> Description of the task: Which lines of the data contain the string "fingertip"? Show each of them.

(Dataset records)

....

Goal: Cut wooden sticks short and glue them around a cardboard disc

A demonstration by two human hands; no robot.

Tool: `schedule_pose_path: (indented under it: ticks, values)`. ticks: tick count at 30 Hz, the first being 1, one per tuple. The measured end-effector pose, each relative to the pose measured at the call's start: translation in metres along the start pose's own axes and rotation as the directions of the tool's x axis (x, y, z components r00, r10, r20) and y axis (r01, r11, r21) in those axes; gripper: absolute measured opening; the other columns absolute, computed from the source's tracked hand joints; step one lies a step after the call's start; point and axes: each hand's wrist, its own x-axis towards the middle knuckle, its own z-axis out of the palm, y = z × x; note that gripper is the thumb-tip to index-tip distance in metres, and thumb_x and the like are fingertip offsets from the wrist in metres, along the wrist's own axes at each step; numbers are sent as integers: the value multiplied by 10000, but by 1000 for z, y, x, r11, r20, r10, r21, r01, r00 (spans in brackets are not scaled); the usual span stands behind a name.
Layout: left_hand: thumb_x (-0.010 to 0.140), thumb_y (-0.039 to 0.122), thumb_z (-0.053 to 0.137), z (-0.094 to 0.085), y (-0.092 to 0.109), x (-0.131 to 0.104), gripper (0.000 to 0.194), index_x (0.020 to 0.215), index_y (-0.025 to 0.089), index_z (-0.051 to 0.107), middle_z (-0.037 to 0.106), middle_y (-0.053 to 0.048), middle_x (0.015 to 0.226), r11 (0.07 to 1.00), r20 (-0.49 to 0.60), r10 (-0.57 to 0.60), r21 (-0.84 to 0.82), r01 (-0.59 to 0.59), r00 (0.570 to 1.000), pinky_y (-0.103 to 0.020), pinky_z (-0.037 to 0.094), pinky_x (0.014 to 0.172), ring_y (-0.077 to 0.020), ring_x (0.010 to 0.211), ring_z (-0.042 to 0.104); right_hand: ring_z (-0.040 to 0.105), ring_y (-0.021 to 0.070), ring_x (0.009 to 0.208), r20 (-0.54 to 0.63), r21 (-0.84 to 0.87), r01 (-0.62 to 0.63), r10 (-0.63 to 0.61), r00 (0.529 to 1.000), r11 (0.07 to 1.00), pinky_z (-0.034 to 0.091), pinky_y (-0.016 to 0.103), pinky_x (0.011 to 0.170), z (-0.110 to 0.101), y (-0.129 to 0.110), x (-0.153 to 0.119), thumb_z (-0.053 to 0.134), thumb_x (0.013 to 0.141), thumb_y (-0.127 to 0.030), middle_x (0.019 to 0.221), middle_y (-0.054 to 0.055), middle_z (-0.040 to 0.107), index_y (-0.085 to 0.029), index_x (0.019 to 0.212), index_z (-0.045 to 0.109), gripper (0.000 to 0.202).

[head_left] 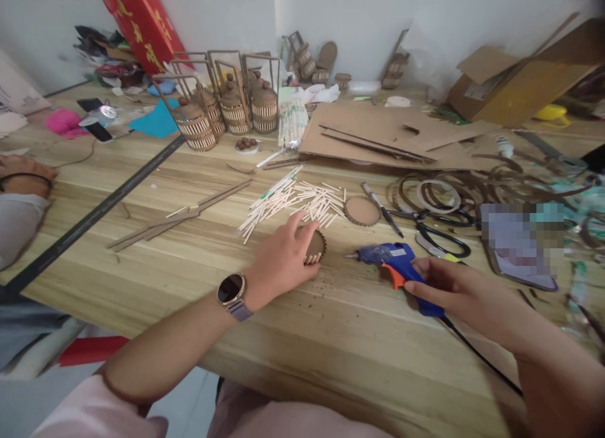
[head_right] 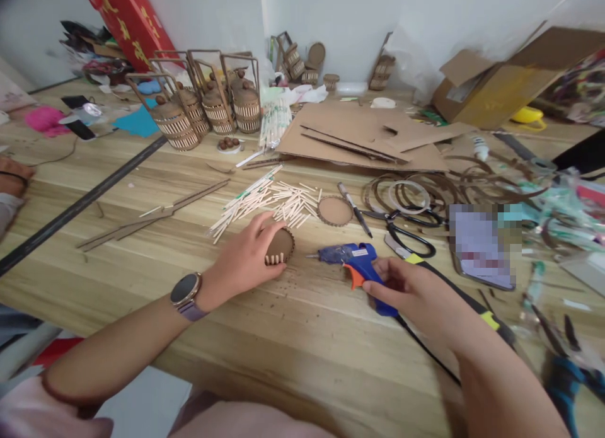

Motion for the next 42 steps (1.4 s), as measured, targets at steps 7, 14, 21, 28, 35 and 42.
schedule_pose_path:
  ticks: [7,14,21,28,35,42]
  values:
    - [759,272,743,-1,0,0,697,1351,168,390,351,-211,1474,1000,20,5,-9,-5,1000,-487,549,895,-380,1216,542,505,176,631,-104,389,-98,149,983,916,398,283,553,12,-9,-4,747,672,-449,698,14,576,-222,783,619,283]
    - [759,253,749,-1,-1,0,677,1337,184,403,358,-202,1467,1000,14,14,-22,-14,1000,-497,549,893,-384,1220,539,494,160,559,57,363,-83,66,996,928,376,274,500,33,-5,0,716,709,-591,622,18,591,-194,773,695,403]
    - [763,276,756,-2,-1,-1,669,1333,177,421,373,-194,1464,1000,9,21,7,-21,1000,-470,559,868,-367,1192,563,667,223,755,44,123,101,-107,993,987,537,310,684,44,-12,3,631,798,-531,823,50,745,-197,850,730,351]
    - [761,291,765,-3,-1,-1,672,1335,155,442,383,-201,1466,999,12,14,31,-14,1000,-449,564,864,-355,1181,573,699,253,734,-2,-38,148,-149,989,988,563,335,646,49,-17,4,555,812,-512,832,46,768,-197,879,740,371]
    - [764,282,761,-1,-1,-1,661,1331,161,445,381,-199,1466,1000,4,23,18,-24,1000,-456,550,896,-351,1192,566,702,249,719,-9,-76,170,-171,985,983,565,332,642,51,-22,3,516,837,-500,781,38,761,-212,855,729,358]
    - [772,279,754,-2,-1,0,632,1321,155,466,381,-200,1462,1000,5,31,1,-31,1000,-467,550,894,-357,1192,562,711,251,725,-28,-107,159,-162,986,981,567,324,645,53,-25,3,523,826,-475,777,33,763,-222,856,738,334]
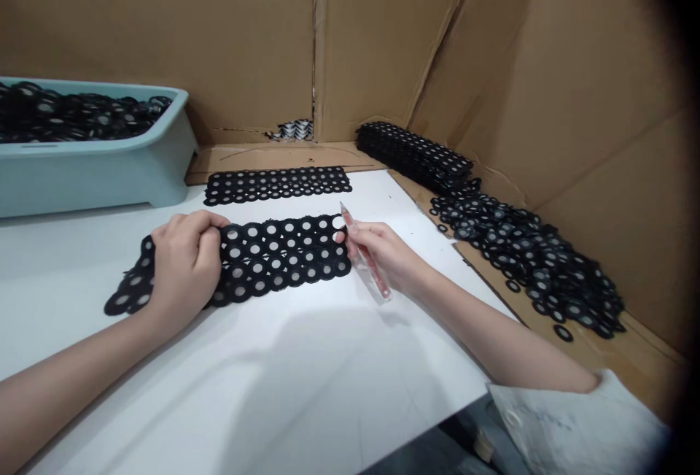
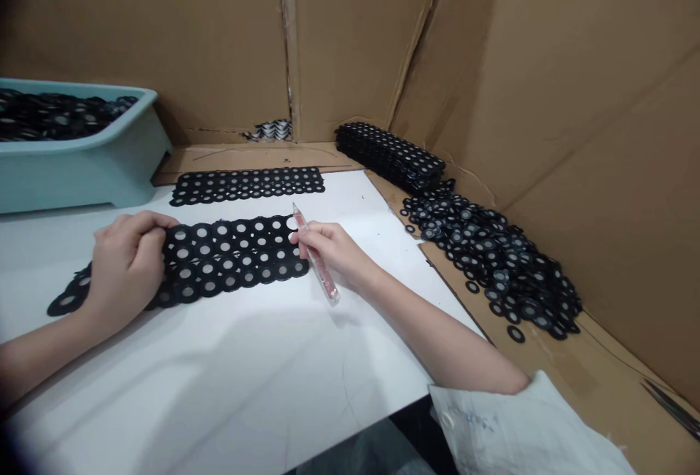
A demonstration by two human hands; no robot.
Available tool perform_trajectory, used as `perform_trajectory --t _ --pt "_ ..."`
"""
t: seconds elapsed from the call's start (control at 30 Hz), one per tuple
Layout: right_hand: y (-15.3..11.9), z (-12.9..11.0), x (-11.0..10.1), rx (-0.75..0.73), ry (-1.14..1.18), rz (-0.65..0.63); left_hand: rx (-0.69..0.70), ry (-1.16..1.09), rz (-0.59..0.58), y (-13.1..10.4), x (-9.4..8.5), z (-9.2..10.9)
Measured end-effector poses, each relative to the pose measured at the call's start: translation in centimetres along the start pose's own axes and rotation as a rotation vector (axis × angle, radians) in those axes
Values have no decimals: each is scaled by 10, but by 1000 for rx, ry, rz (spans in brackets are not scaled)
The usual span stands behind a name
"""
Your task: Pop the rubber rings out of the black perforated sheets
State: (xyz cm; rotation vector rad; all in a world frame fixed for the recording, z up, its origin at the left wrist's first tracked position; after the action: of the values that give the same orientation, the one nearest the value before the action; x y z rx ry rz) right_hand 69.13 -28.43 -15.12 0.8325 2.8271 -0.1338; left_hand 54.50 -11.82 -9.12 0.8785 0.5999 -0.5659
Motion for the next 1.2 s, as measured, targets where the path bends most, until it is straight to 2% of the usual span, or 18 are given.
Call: perform_trajectory --t 0.27,0.53,0.63,0.77,0.83,0.97,1.2 --pt "-7 2 5 45 -9 -45 -4 -28 -16 1 1 -3" --pt "-6 -7 1 -10 -169 -20 -35 -55 -28 3 1 -6" --pt "-6 -6 5 -27 -200 -66 -38 -49 -39 3 3 -7" --pt "-9 7 20 85 -164 -233 -14 -61 41 3 -1 -9" --pt "-11 10 22 125 -182 -276 8 -64 85 3 -3 -9" --pt "-10 10 13 140 -286 -230 40 -44 98 4 -3 -7" --pt "-8 11 17 86 -334 -231 141 56 131 0 -8 4"
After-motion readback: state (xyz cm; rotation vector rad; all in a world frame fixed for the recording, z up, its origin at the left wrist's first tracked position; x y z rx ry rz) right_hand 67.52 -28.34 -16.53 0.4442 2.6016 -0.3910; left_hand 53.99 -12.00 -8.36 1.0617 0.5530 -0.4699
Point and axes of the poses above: each hand's wrist, its own y-axis towards the middle knuckle, its own x-axis out of the palm, z = x × y, the point moved 10 cm from there along y, towards the middle knuckle, and after that the axes turned 8 degrees about -y, right-handed, at the moved point
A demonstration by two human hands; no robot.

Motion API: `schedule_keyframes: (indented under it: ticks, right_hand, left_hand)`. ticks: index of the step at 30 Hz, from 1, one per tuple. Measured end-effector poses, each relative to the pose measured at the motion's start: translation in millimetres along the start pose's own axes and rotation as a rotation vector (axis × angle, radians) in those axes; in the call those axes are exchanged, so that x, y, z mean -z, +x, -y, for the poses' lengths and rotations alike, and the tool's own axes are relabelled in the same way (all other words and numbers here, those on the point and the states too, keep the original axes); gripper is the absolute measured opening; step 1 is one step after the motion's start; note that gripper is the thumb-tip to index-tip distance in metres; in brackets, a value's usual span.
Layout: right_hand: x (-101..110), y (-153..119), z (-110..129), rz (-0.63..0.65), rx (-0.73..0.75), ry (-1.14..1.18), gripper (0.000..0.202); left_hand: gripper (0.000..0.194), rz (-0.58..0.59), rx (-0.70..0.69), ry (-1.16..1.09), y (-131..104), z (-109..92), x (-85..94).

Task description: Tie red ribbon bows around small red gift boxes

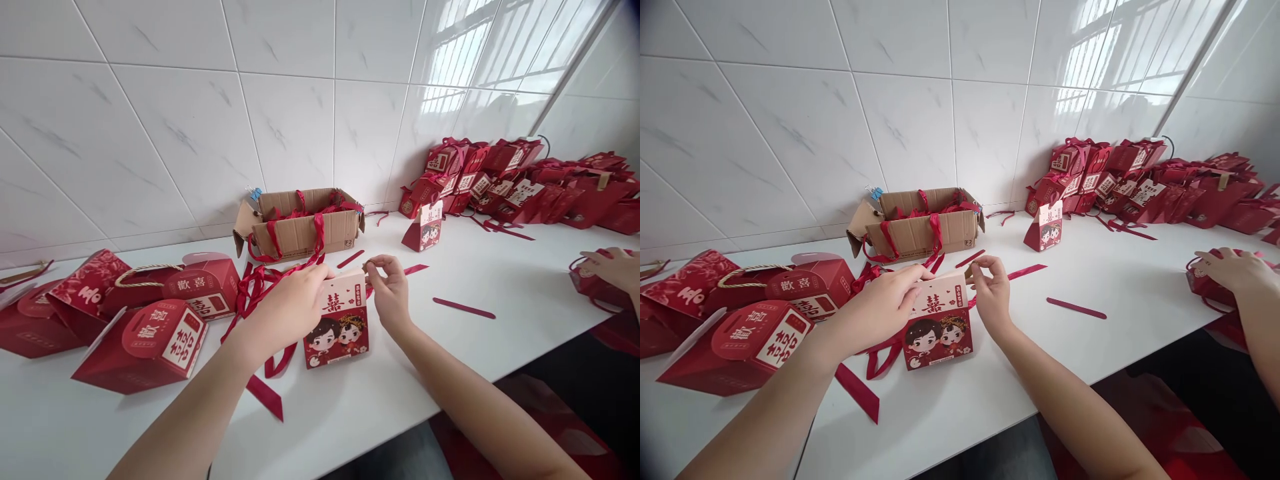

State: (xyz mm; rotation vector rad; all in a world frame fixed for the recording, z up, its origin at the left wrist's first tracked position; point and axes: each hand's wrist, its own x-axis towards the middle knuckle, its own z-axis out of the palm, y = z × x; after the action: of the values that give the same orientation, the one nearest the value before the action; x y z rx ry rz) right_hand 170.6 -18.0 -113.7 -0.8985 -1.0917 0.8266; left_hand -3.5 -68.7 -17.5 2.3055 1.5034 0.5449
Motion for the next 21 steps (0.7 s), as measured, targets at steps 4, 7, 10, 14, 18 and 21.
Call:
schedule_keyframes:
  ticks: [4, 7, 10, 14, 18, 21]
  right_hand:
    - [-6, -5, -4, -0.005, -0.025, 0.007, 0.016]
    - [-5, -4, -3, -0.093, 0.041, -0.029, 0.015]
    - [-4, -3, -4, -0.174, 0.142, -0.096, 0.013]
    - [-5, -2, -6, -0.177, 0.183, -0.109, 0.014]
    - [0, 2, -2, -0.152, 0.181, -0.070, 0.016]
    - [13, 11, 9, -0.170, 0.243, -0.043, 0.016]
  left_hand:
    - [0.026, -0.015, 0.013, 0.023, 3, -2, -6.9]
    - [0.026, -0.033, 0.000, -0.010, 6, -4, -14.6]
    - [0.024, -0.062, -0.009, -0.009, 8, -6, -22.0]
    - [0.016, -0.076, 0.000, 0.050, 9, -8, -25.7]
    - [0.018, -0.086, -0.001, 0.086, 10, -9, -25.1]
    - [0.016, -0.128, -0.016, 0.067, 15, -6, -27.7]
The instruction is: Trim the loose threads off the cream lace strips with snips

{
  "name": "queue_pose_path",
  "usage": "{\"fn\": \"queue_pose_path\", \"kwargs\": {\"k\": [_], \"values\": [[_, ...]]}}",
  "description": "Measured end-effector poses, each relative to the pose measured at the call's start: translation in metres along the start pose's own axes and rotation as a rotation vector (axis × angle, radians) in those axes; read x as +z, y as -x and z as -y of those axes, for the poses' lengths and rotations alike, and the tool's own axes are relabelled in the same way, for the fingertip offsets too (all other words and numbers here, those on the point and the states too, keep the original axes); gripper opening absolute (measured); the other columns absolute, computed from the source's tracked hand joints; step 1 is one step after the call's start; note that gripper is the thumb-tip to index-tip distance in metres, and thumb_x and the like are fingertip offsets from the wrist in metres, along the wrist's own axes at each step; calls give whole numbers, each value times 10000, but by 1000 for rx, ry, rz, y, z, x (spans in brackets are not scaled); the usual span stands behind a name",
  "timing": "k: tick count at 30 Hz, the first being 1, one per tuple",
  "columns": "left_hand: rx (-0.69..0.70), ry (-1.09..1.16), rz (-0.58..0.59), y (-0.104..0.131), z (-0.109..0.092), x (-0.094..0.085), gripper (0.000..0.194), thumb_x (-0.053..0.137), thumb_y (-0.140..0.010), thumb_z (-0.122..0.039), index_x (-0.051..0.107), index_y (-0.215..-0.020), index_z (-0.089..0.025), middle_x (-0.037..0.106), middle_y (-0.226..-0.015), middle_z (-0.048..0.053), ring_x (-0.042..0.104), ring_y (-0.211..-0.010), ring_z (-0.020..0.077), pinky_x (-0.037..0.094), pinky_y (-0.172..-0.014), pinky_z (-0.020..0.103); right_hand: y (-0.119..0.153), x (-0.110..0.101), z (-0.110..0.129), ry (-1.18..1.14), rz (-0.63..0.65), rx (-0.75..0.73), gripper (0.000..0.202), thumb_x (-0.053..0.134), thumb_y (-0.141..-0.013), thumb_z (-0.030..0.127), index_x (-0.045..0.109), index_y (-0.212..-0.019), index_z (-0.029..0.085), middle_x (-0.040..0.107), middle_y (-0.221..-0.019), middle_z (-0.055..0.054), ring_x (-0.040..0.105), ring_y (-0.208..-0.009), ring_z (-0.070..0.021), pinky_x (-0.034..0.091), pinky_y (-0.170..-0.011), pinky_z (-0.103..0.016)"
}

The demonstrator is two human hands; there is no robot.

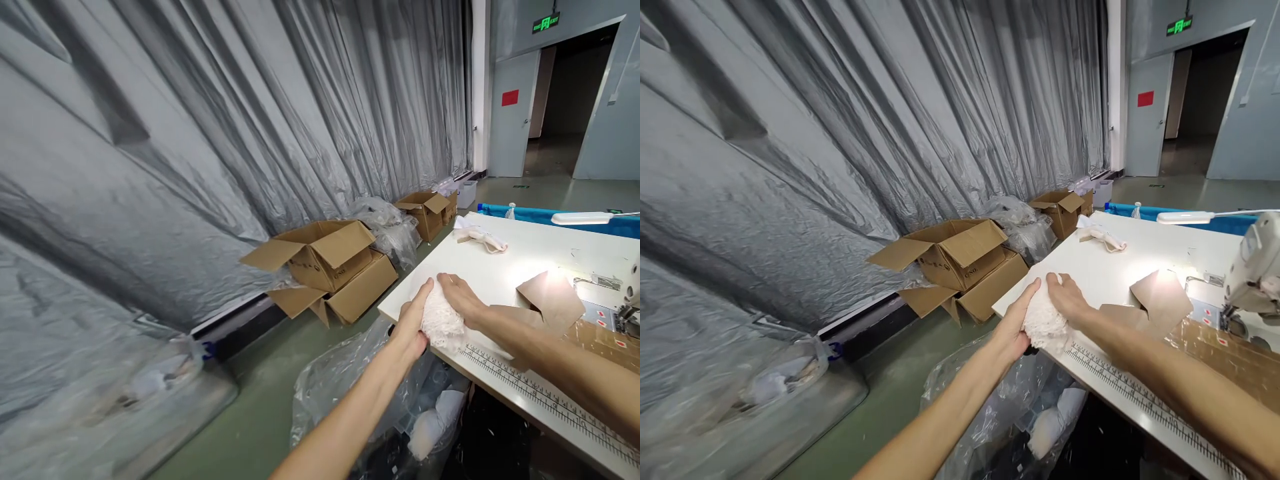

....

> Result:
Tool: `schedule_pose_path: (indented under it: ticks, values)`. ticks: tick count at 30 Hz, the first being 1, one per tuple. The measured end-effector pose, each relative to the pose measured at the call's start: translation in metres along the start pose's own axes and rotation as the directions of the tool's x axis (x, y, z components r00, r10, r20) and y axis (r01, r11, r21) in those axes; gripper: absolute measured opening; the other columns absolute, computed from the source's tracked hand joints; step one lies a step after the call's start; point and axes: each hand's wrist, its own x-axis towards the middle knuckle, its own z-axis out of the palm, y = z × x; note that gripper is the thumb-tip to index-tip distance in metres, and thumb_x and the like are fingertip offsets from the wrist in metres, along the wrist's own axes at each step; numbers are sent as integers: the value multiplied by 10000, but by 1000 for z, y, x, r11, r20, r10, r21, r01, r00 (spans in brackets are not scaled); the usual span stands behind a name.
  "description": "Measured end-effector poses, each relative to the pose measured at the call's start: translation in metres along the start pose's own axes and rotation as a rotation vector (axis × angle, radians) in those axes; read x as +z, y as -x and z as -y of those axes, for the poses' lengths and rotations alike, and the tool's own axes are relabelled in the same way, for the fingertip offsets too (all other words and numbers here, those on the point and the states too, keep the original axes); gripper opening absolute (measured); the other columns absolute, computed from the source's tracked hand joints; step 1 is one step after the call's start; note that gripper is the thumb-tip to index-tip distance in metres, and thumb_x and the like are fingertip offsets from the wrist in metres, along the wrist's own axes at each step; calls give whole numbers, each value times 10000, but by 1000 for rx, ry, rz, y, z, x (spans in brackets are not scaled); the usual span stands behind a name",

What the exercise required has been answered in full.